In Finland, the most profound of the recent changes in HE policy is the new Universities Act (558/2009) of 2009. Although the act was a fundamental move, it can be seen to be well in line with the overall long-term development in HE and the university-society relationship: increasing institutional autonomy, albeit within the framework of greater accountability (responsibility). Aarrevaara et al. (2009) reported that the essence of the reform is that the overall responsibility for improving the conditions of the division of labour will be transferred to the universities as they will become independent legal entities. According to the Ministry of Education, the aim was to increase top international expertise, establish stronger and more effective higher education units, and improve the competitiveness of the university system with better professional management.

It is, according to the university law, the responsibility of universities in Denmark to ‘conduct research and offer research-based education at the highest international level within its academic fields’ (University Act 2011). Further, the University Act states that universities also have an obligation to collaborate with the surrounding society, to contribute to the development of international collaboration, to contribute to promoting growth, prosperity and the development of society.
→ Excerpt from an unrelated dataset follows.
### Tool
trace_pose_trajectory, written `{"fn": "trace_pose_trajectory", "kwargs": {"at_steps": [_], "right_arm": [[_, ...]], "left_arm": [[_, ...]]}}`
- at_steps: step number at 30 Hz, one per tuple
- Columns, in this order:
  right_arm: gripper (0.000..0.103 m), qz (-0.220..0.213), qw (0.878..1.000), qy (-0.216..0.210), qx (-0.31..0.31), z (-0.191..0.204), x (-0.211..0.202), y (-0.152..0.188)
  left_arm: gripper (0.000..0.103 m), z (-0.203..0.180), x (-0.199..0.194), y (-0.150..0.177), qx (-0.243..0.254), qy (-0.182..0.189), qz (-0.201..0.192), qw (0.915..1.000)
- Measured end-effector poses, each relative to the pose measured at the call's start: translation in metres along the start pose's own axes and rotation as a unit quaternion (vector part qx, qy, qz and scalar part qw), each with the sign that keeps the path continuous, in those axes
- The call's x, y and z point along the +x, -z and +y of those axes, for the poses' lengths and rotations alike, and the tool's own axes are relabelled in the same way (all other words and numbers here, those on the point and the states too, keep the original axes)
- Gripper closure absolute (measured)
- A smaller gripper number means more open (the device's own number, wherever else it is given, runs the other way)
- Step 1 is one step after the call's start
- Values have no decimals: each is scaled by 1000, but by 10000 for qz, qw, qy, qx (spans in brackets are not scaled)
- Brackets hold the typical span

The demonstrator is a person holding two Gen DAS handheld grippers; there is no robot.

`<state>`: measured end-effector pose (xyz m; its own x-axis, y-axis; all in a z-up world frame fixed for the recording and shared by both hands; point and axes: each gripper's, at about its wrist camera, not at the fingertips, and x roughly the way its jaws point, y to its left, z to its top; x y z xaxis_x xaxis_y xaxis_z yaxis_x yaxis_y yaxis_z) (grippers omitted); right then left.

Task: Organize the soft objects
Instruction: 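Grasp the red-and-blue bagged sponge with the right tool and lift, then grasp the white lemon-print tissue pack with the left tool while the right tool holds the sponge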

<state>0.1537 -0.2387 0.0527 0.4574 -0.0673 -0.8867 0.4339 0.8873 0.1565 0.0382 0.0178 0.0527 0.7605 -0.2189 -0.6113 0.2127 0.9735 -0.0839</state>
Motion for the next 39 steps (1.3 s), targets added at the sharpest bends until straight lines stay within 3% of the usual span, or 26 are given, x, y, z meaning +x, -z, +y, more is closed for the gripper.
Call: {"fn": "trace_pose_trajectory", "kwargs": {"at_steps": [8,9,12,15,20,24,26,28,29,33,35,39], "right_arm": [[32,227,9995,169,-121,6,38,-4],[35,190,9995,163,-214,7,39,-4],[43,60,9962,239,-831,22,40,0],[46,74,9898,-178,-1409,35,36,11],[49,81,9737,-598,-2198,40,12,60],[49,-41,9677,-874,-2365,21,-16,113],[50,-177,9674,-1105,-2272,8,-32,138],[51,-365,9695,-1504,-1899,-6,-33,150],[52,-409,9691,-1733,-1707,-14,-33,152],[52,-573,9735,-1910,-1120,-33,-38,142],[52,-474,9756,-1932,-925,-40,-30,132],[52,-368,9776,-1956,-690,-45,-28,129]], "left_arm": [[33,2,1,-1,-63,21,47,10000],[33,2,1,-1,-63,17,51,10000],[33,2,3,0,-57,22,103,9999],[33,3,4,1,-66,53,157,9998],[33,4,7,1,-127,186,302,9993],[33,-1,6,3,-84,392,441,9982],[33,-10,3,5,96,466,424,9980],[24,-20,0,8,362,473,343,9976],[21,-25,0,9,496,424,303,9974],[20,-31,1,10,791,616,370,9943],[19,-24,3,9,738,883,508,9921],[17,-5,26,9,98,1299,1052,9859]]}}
The university is also by law obligated to exchange knowledge and competences with society and encourage its employees to take part in the public debate (University Act 2011).

Also, in the Swedish higher education legislation, there are references to responsibility. The steps taken towards increased formal autonomy for higher education institutions by reforms in 1993 and 2011 have accentuated the need for responsible action. It reflects in the Higher Education Act that HEIs should collaborate with the surrounding society and inform these societies of their activities as well as work for research results to come to use. Furthermore, actions should be undertaken with the highest possible efficiency, effectiveness and quality as well as trustworthiness and ethics. HEIs are also expected to contribute to a sustainable development and gender equality, provide international perspectives, and promote widening participation (Högskolelag 1992/1434).

In short, NordicHEIs are faced with increasing pressures to be both responsive and responsible, and this volume is a first attempt to take stock of ongoing developments across the Nordic countries, including shedding light on key trends and tensions, trade-offs and dilemmas as well as illuminating possible ways ahead in the Nordic countries and beyond. Some of the contributions in this volume problematise the geographical dimension of higher education in its relation to responsibility: how can a university contribute to society in various contexts? Both the regional and global dimensions surface for discussion in empirical chapters. Other contributions are more focused on how the core activities, research and education, are undertaken, for instance, in the form of so-called co-creation of knowledge, interdisciplinarity or massive open online courses (MOOC) and publication strategies related to languages, in particular the role of English as the scientific lingua franca. Last but not least, the internal, organisational procedures and practices are under discussion, as in recruitment processes and various ‘irresponsible repertoires’, that is, how university management can find themselves in responsibility dilemmas, potentially breaching the public value. Altogether the volume provides an array of examples of, and critical discussions of, the ‘responsible university’, it challenges, opportunities, in particular in the Nordic countries, but also beyond.